In the early 1920s, eighteen Osage and three non-Osage people in Osage County were reported murdered within a short period of time. Colorado newspapers reported the murders as the "Reign of Terror" on the Osage reservation. Some murders seemed associated with several members of one family.

On May 27, 1921, local hunters discovered the decomposing body of 36-year-old Anna Brown in a remote ravine of Osage County. Unable to find the killer, local authorities ruled her death as accidental because of alcohol poisoning and put the case aside. An autopsy revealed that the cause of death was not alcohol, but a bullet fired into the back of her head. Brown was divorced, so probate awarded her estate to her mother, Lizzie Q. Kyle. Kelsie Morrison, a petty criminal, later admitted to murdering Brown and testified that William Hale, a prominent local rancher, had asked him to do so.

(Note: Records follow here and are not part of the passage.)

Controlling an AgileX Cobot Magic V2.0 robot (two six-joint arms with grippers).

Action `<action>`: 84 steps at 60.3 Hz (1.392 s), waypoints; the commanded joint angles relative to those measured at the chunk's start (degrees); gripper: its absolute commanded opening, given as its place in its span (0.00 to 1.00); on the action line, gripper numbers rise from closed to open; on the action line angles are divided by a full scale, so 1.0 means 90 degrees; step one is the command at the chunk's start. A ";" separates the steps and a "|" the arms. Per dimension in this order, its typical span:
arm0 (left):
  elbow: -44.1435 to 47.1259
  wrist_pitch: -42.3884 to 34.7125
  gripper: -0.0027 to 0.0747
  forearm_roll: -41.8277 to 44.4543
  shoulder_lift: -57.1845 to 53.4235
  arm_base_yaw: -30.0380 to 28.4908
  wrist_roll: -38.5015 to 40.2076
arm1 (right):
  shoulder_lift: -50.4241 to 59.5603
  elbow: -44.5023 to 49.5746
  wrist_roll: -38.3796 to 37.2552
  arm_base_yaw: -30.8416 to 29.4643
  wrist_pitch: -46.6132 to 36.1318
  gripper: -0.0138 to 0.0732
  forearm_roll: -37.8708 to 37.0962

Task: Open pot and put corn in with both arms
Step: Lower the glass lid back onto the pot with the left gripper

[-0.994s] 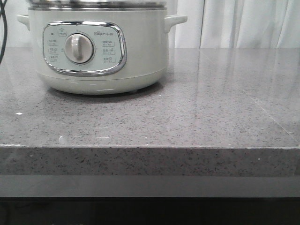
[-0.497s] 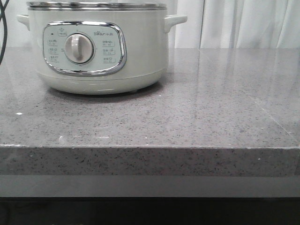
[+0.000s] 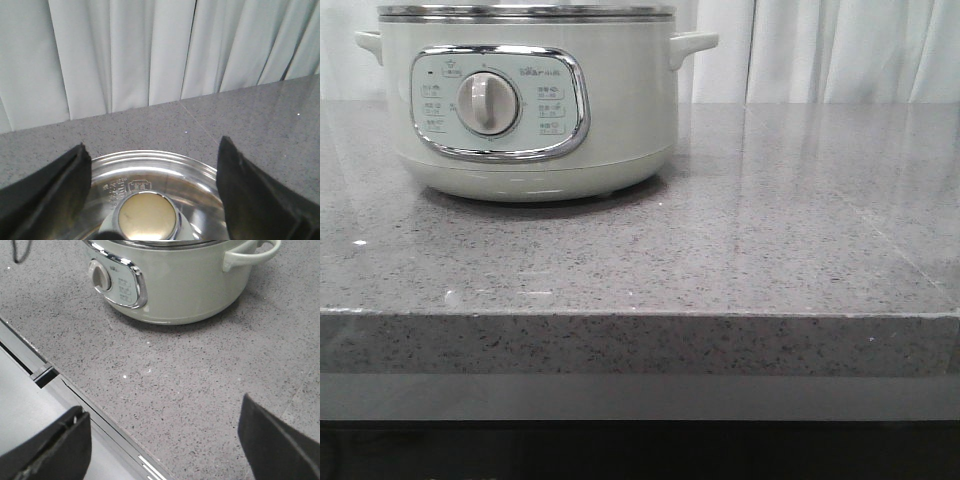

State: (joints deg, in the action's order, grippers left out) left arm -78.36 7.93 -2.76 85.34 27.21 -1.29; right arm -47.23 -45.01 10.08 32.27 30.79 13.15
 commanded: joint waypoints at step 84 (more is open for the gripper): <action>0.3891 0.2566 0.28 -0.0111 -0.6072 0.0001 -0.0009 | 0.0061 -0.0156 0.0055 -0.0008 -0.0060 0.50 0.0004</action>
State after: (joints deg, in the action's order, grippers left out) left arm -41.72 36.10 -3.06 30.52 27.21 -1.29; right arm -47.23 -45.01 10.08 32.27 32.97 13.15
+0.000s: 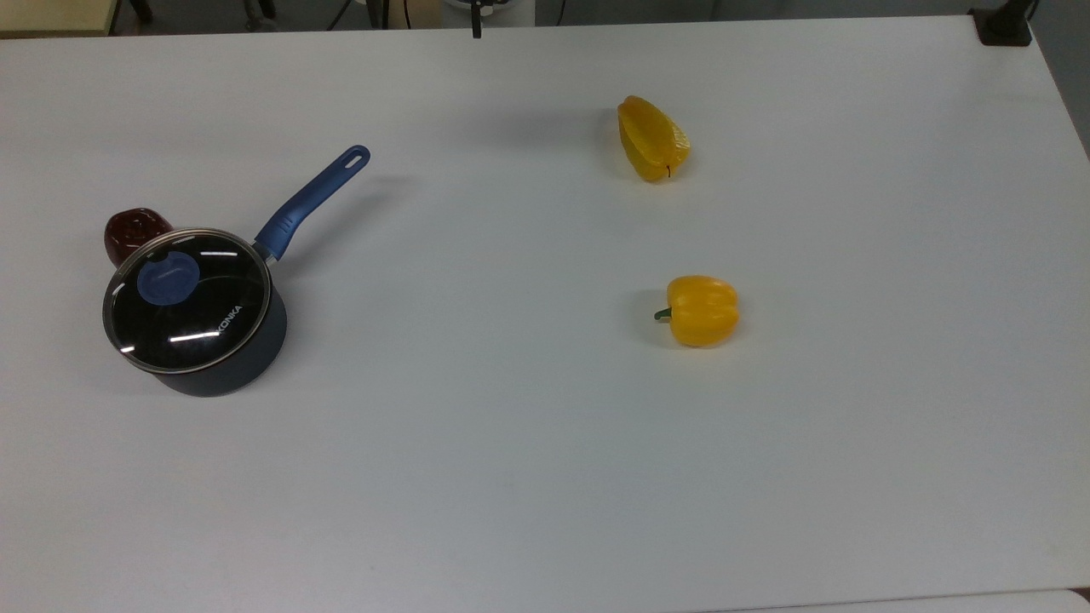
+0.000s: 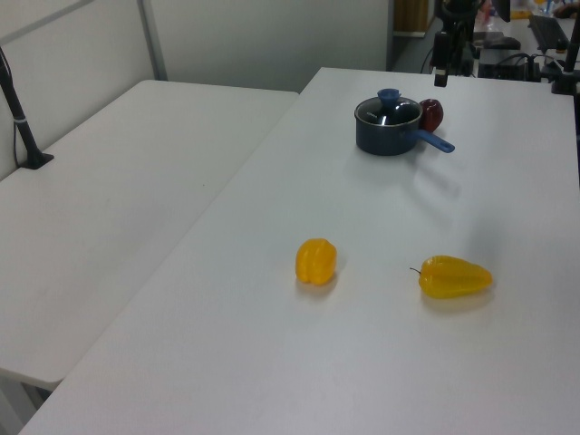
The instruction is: Open lid
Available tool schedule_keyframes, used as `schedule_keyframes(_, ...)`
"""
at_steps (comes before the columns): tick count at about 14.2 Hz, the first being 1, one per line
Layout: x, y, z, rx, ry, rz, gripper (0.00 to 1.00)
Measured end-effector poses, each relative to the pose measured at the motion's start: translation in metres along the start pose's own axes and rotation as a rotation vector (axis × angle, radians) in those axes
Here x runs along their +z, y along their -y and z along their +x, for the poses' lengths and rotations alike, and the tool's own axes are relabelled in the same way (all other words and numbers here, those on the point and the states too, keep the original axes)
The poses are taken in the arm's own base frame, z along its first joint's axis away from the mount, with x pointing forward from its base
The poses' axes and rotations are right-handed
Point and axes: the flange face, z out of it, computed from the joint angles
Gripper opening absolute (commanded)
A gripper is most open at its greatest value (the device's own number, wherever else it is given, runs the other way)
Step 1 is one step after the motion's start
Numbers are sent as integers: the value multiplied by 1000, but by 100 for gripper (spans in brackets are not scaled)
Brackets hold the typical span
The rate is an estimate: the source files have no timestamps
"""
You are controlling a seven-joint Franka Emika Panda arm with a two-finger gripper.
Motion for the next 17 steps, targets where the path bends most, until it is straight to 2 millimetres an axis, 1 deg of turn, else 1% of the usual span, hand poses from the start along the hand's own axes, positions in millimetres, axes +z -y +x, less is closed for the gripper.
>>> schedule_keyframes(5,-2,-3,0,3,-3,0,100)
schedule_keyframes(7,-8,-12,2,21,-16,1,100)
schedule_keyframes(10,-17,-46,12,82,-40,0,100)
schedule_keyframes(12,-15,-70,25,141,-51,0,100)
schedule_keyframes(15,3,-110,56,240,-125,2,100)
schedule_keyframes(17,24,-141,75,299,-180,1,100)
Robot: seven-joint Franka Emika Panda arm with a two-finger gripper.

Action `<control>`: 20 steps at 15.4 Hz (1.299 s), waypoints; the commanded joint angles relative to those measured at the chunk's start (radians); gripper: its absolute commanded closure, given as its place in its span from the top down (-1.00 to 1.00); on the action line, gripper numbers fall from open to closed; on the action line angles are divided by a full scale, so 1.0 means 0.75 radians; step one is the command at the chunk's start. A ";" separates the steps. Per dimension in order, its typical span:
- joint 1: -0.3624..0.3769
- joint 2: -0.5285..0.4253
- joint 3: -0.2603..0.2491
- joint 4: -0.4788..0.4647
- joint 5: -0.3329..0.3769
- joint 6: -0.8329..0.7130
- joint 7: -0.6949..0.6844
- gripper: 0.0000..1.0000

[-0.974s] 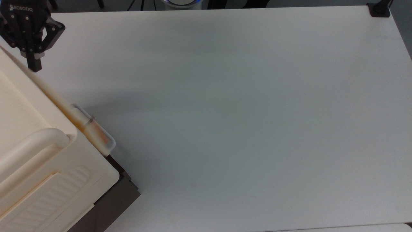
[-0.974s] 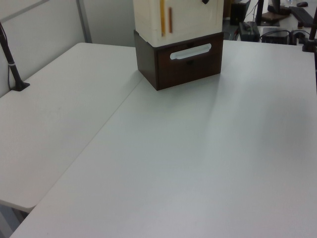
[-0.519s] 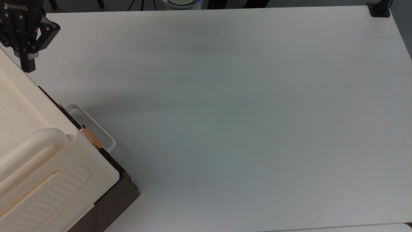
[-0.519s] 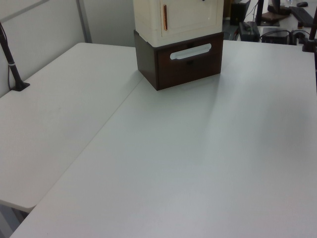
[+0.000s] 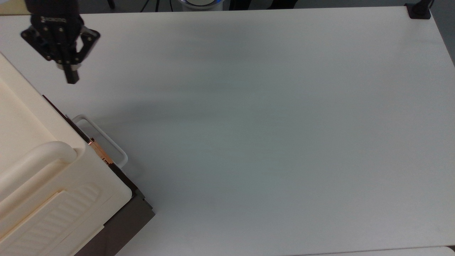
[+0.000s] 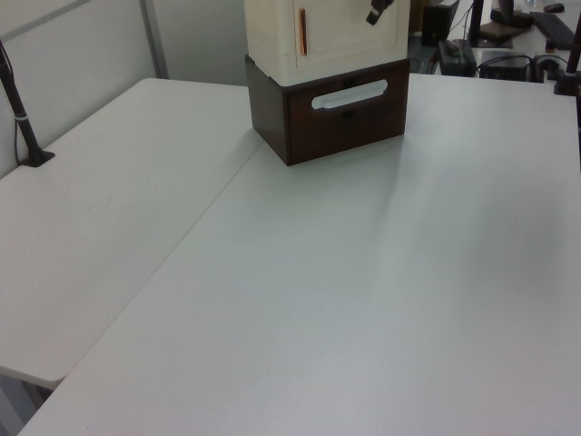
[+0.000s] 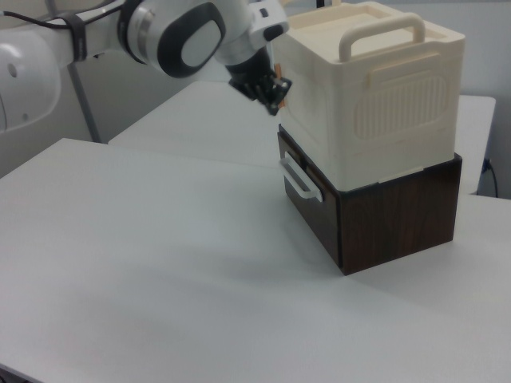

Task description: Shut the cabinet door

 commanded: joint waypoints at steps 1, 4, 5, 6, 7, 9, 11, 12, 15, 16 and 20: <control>0.080 -0.064 0.004 -0.028 -0.120 -0.201 0.082 -1.00; 0.137 -0.109 0.016 -0.034 -0.196 -0.373 0.184 -1.00; 0.152 -0.127 0.022 -0.034 -0.216 -0.441 0.199 -1.00; 0.166 -0.143 0.037 -0.034 -0.243 -0.516 0.207 -1.00; 0.180 -0.162 0.057 -0.034 -0.273 -0.594 0.213 -1.00; 0.189 -0.192 0.110 -0.039 -0.324 -0.729 0.213 -1.00; 0.191 -0.221 0.161 -0.055 -0.357 -0.821 0.238 -0.98; 0.193 -0.237 0.176 -0.065 -0.359 -0.842 0.282 -0.96; 0.197 -0.266 0.194 -0.096 -0.361 -0.846 0.385 -0.68; 0.197 -0.266 0.194 -0.098 -0.361 -0.844 0.385 -0.12; 0.191 -0.258 0.194 -0.100 -0.376 -0.826 0.373 1.00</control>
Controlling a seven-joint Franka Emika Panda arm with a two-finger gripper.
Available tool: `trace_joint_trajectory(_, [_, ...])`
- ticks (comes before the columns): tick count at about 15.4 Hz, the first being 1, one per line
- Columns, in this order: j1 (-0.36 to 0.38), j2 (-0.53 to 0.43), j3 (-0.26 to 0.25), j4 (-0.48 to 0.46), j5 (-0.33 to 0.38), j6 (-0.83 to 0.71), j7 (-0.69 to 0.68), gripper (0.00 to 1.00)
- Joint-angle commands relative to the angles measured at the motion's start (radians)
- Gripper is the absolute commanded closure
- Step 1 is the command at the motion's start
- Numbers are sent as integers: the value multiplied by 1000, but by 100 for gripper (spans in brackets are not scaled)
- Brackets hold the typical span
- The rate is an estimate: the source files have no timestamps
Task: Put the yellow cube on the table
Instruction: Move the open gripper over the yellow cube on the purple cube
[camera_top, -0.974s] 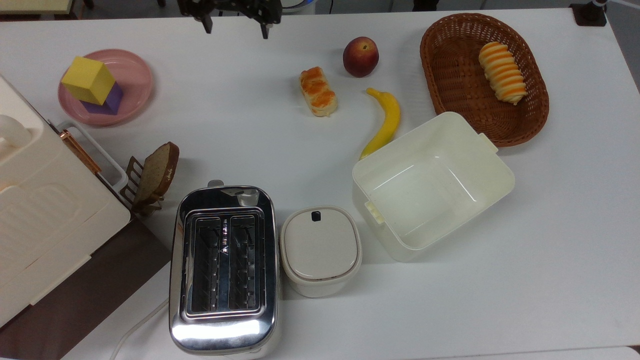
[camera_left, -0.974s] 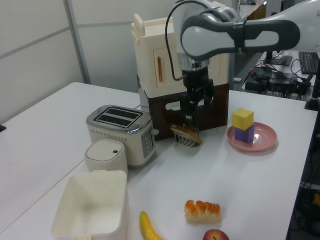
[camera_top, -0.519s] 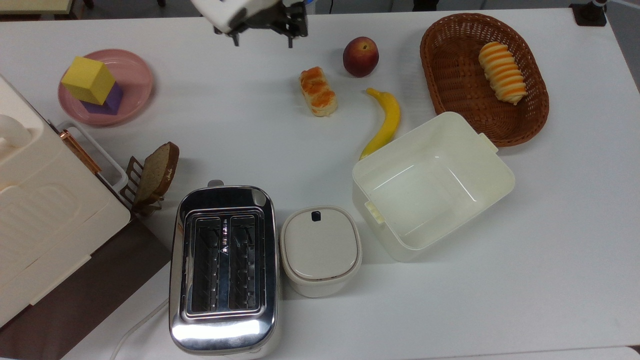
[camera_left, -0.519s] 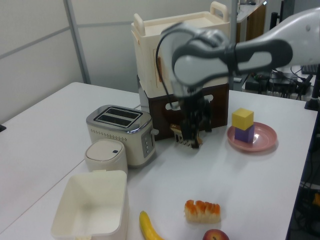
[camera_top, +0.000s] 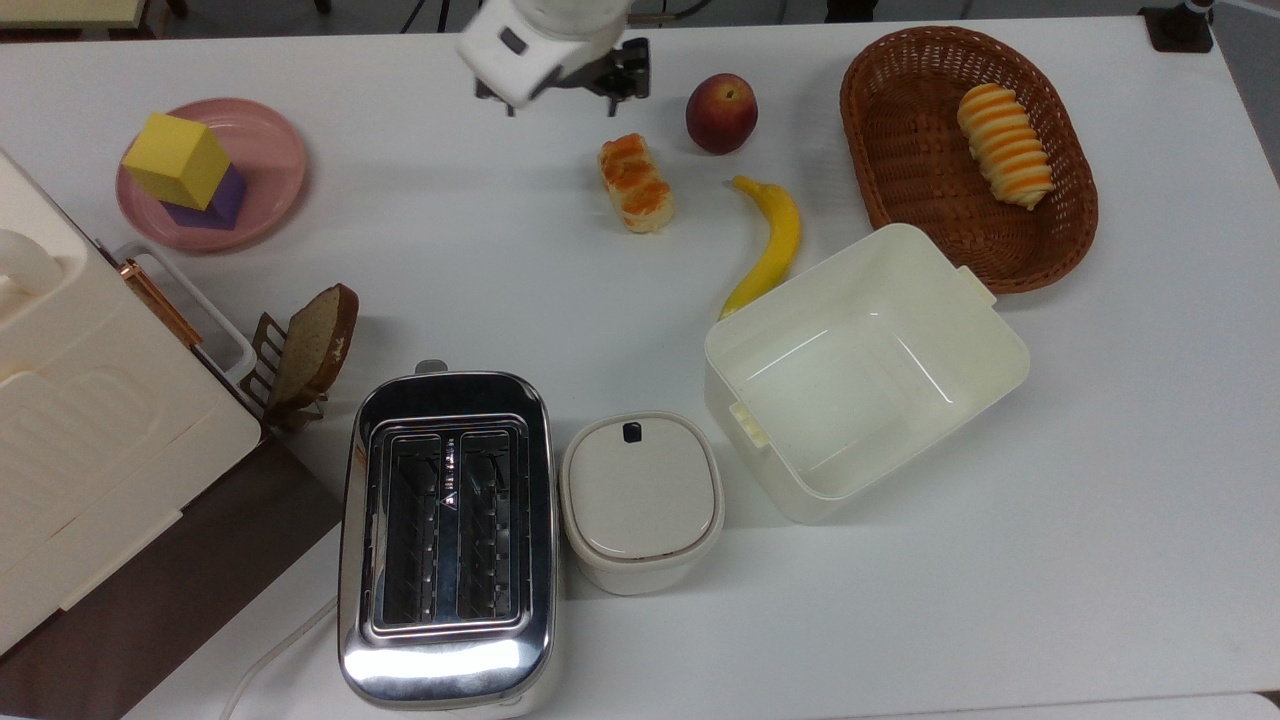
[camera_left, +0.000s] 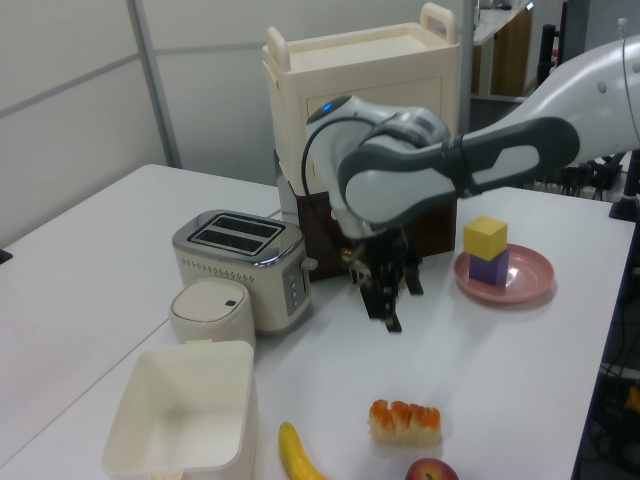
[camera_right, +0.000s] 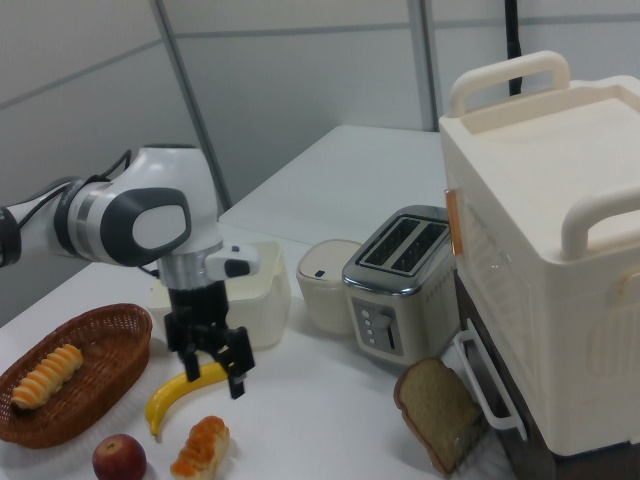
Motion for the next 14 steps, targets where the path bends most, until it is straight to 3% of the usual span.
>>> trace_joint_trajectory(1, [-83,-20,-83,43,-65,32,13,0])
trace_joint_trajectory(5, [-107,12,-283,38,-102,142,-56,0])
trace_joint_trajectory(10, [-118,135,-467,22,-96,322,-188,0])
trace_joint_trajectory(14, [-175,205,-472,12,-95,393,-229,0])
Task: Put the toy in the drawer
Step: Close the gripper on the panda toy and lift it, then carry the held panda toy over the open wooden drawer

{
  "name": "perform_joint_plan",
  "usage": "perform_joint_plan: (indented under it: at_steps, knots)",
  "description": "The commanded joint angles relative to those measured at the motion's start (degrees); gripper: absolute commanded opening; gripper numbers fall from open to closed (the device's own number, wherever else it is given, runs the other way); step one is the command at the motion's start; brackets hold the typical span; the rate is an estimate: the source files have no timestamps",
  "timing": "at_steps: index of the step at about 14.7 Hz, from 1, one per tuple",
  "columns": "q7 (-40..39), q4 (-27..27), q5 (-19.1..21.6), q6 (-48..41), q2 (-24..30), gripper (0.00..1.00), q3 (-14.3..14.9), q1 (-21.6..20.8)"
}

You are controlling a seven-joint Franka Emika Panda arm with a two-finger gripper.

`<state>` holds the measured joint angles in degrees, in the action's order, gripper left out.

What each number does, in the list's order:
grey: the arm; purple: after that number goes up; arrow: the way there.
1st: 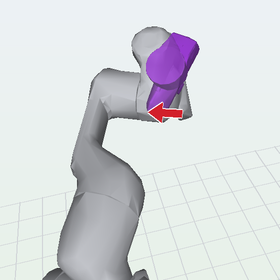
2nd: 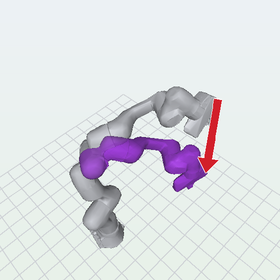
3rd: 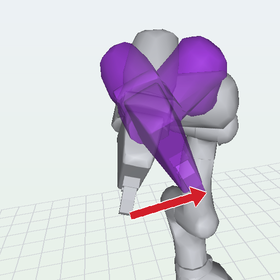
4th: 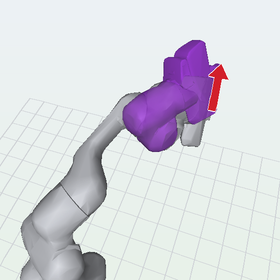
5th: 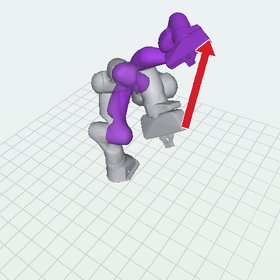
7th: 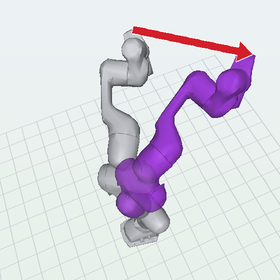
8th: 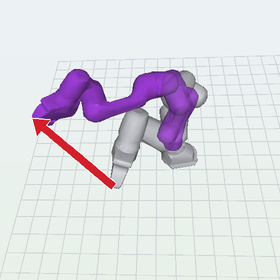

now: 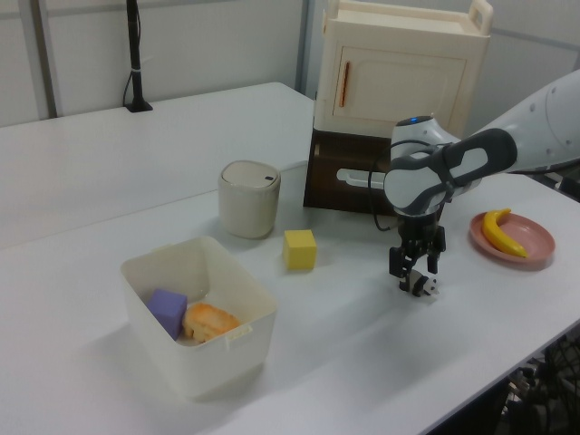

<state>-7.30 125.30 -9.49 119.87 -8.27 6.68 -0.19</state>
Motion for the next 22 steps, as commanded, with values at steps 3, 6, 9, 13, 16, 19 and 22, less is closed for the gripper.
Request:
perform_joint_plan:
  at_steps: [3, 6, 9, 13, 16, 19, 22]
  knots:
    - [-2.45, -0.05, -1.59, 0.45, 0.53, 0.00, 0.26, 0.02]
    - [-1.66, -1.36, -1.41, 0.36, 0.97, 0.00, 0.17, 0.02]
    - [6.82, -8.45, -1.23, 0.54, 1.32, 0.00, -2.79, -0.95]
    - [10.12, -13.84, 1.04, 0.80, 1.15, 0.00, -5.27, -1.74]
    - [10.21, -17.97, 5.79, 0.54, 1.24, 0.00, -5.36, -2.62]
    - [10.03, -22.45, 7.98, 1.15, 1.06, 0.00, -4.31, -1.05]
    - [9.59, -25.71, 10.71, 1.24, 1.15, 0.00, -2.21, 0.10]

Along with his admission, Morrison implicated Hale's nephew and Brown's ex-boyfriend, Byron Burkhart, in her murder. Morrison testified that, after meeting Brown earlier at her sister Mollie Kyle's home, he and Burkhart took a heavily intoxicated Brown to Three Mile Creek, where Morrison shot and killed her. Morrison was also responsible for the murders of William Stepson, who died of a suspected poisoning in 1922, and Tillie Powell Morrison, who died of a suspected poisoning in 1923. One of Morrison's associates later said he had confessed to both murders to him.

Morrison received a life sentence in 1926 for his participation in the Brown murder. However, in January 1931, his conviction was overturned because he had been promised immunity in exchange for his testimony for the prosecution against others involved in the murders. He was released from prison on July 16, 1931, after completing a separate sentence for assault with intent to kill. Morrison, 38, was killed in a shootout with police on May 25, 1937.

The body of another Osage, Brown's cousin Charles Whitehorn, also known as Charles Williamson, was discovered near Pawhuska on the same day as hers. Whitehorn had been shot to death. Two months later, Lizzie Q. Kyle was killed. Local authorities had initially ruled that Lizzie's death was due to old age. By that time, Lizzie had headrights for herself and had inherited the headrights from her late Osage husband and two daughters. Her heirs became fabulously wealthy.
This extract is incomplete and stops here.